2009-05-21 Thread Chuck Robey
Alfred Perlstein wrote:
> * Chuck Robey  [090518 13:03] wrote:
>> -BEGIN PGP SIGNED MESSAGE-
>> Hash: SHA1
>>
>> I've been googling, trying to see if I can find notes regarding what needs
>> changing, in what order, to adapt the FreeBSD kernel to a new processor.  
>> Anyone
>> know where stuff like that can be found?
> 
> You need a cross compile toolchain of course, look into how FreeBSD
> is configured for the various arches.
> 
> Then I would suggest looking at the loaders, followed by 
> kern/init_main.c.  If you trace down init_main.c and some
> of the early sysinits that should give you an idea.
> 
> You might also be able to backtrack using CVS/svn to follow
> how mips or arm was done.
> 
> Note: freebsd has a decent cross-compile setup now, see
> "make universe" so things should be easier to get started.
> 

Thanks.  I will *definitely* read all the parts you hint me at, I won't be
deleting this mail, and I appreciate it.  I was asking on the llvm maillist
about Cortex-A8 support.  What I got says that it's not there yet, but it's
being worked upon, that and the -A9 support (definite differences).  So, any
crosstools needed today would have to be gcc, from a version at least as new as
the 4.3 branch (that's where they brought in the -A8 support).
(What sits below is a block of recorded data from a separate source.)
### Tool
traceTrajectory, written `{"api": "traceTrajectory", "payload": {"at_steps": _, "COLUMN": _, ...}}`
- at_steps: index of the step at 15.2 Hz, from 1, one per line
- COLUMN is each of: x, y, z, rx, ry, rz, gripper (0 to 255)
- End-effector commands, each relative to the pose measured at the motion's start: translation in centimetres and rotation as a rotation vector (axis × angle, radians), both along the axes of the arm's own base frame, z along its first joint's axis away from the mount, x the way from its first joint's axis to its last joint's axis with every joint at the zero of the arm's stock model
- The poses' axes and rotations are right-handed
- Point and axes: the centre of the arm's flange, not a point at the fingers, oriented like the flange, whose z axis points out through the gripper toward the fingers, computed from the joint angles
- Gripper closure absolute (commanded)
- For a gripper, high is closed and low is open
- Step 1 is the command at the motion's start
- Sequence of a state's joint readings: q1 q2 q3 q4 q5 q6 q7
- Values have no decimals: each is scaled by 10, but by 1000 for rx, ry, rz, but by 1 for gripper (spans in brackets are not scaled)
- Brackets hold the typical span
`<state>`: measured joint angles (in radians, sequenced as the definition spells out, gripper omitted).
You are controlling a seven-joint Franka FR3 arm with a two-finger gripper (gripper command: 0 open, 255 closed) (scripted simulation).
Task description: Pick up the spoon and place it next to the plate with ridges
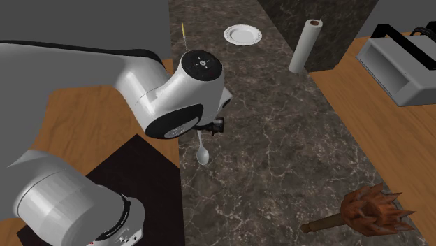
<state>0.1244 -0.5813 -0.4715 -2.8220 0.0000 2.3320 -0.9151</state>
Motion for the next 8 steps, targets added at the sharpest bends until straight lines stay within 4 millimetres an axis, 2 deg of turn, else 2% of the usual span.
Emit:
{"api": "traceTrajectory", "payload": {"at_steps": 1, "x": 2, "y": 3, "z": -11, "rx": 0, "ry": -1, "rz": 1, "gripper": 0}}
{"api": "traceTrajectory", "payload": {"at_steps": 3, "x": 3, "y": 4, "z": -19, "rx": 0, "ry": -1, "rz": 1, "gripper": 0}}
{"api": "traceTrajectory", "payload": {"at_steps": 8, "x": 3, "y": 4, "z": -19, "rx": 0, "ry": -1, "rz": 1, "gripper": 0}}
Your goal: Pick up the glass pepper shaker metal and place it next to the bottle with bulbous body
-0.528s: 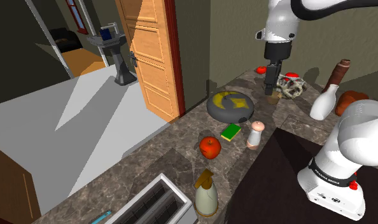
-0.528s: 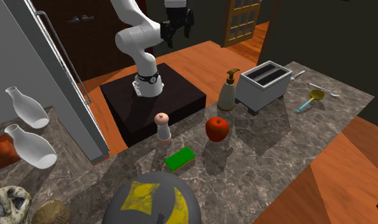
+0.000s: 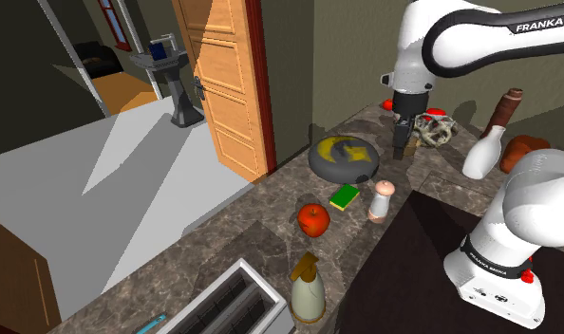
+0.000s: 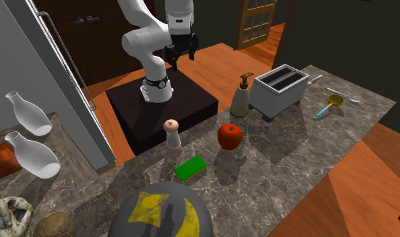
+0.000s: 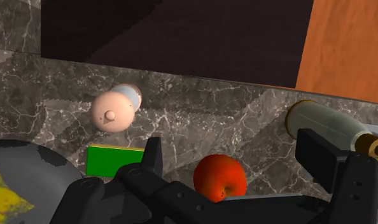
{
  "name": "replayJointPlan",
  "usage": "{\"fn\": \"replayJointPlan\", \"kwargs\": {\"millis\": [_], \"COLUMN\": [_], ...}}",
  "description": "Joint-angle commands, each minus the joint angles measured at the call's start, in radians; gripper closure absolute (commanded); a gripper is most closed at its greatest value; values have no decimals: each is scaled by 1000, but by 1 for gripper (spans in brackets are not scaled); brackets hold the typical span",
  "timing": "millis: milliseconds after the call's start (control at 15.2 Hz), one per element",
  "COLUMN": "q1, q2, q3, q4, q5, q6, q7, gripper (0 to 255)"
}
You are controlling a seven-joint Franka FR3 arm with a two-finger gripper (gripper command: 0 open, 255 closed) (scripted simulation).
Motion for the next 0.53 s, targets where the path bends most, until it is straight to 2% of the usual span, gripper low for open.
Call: {"fn": "replayJointPlan", "kwargs": {"millis": [0,462], "q1": [-12,-69], "q2": [4,94], "q3": [-13,-69], "q4": [-60,-222], "q5": [-25,-118], "q6": [72,354], "q7": [-25,-105], "gripper": [0,0]}}
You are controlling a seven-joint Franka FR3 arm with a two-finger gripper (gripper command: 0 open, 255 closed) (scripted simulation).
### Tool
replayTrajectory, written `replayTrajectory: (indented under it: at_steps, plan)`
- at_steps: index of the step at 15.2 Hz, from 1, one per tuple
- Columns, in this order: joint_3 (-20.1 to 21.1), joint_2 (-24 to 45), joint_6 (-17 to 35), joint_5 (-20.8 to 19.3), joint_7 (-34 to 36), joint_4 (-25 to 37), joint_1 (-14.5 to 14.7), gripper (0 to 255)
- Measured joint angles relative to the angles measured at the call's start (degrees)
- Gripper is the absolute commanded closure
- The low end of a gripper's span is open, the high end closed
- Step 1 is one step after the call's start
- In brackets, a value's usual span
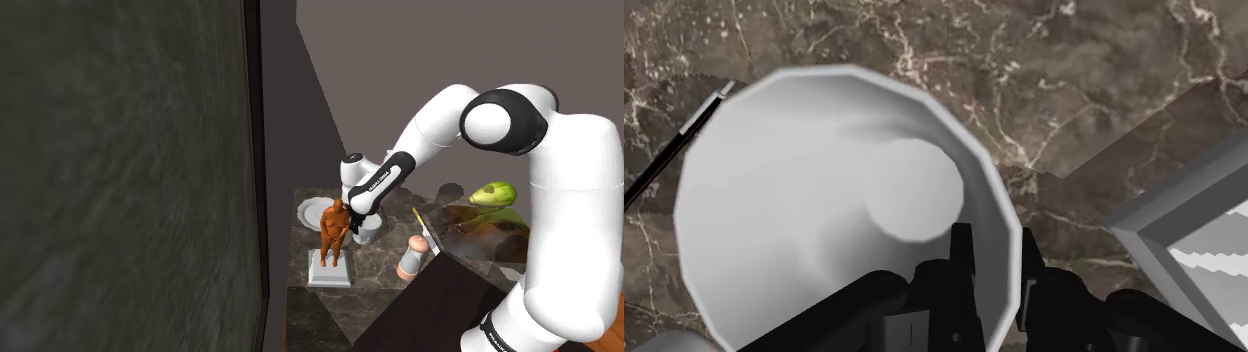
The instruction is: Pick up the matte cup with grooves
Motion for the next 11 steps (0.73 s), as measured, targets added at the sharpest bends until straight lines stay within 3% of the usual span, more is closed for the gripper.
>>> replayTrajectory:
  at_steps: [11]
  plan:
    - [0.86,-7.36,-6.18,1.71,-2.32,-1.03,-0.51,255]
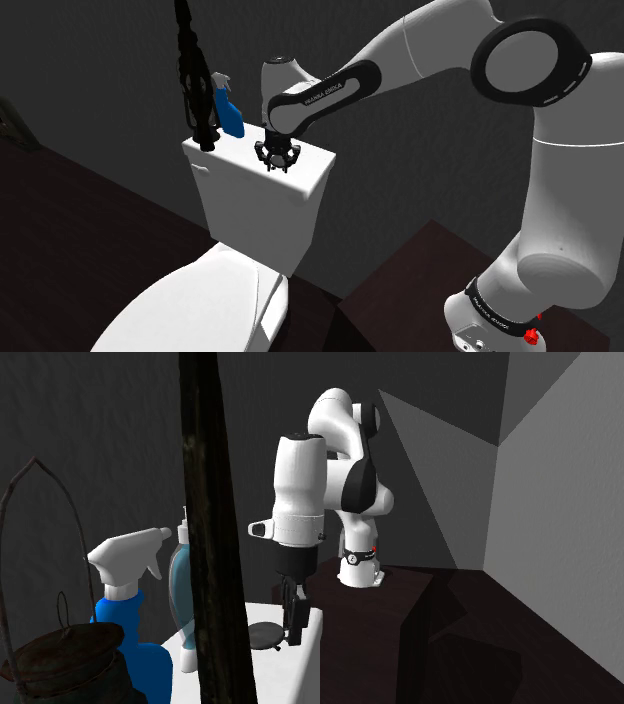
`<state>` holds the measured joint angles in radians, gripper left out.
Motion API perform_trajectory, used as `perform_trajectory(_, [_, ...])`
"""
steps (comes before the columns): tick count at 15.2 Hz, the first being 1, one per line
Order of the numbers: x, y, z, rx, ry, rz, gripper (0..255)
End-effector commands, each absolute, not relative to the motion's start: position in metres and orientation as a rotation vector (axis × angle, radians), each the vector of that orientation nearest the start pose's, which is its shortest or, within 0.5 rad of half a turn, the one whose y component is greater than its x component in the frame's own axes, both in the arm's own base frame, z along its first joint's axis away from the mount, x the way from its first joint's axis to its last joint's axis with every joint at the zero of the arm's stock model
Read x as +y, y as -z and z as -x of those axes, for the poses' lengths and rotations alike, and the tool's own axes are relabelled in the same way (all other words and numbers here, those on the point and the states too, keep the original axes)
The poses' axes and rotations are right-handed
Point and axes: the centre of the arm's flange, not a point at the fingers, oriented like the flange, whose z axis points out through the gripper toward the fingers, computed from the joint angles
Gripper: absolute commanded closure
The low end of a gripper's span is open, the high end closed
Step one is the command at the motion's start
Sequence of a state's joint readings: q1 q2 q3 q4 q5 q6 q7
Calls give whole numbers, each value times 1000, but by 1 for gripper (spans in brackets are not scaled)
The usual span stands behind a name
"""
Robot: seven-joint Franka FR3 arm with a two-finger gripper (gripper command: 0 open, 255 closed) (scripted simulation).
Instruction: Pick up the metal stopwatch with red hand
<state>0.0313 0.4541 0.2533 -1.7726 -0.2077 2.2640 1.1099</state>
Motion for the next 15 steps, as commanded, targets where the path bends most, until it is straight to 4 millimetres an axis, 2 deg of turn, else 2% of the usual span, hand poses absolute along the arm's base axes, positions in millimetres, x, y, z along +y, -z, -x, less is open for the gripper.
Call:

The tool I got by doing the freeBSD crosstools was 4.2.1, which isn't going to
do it for the Cortex-A8, and I had someone else (from a FreeBSD list) tell me
that bringing in a newer version of gcc wasn't extremely likely, that they'd
want llvm instead.  I see 3 alternatives for a Cortex-A8 port: using a new gcc
port, waiting on the upgrade of llvm, or maybe deciding that the version the
llvm that's out now, with the v6 compatibility, would be (for the short term)
good enough.  Any idea which one to choose?  The only one that interests me is
for the TI OMAP 3530 (Cortex-A8, among other parts).  Maybe if the currently
available llvm is good enough, maybe gcc-4.2.1 may creak along well enough for
the short term?  I need to understand this.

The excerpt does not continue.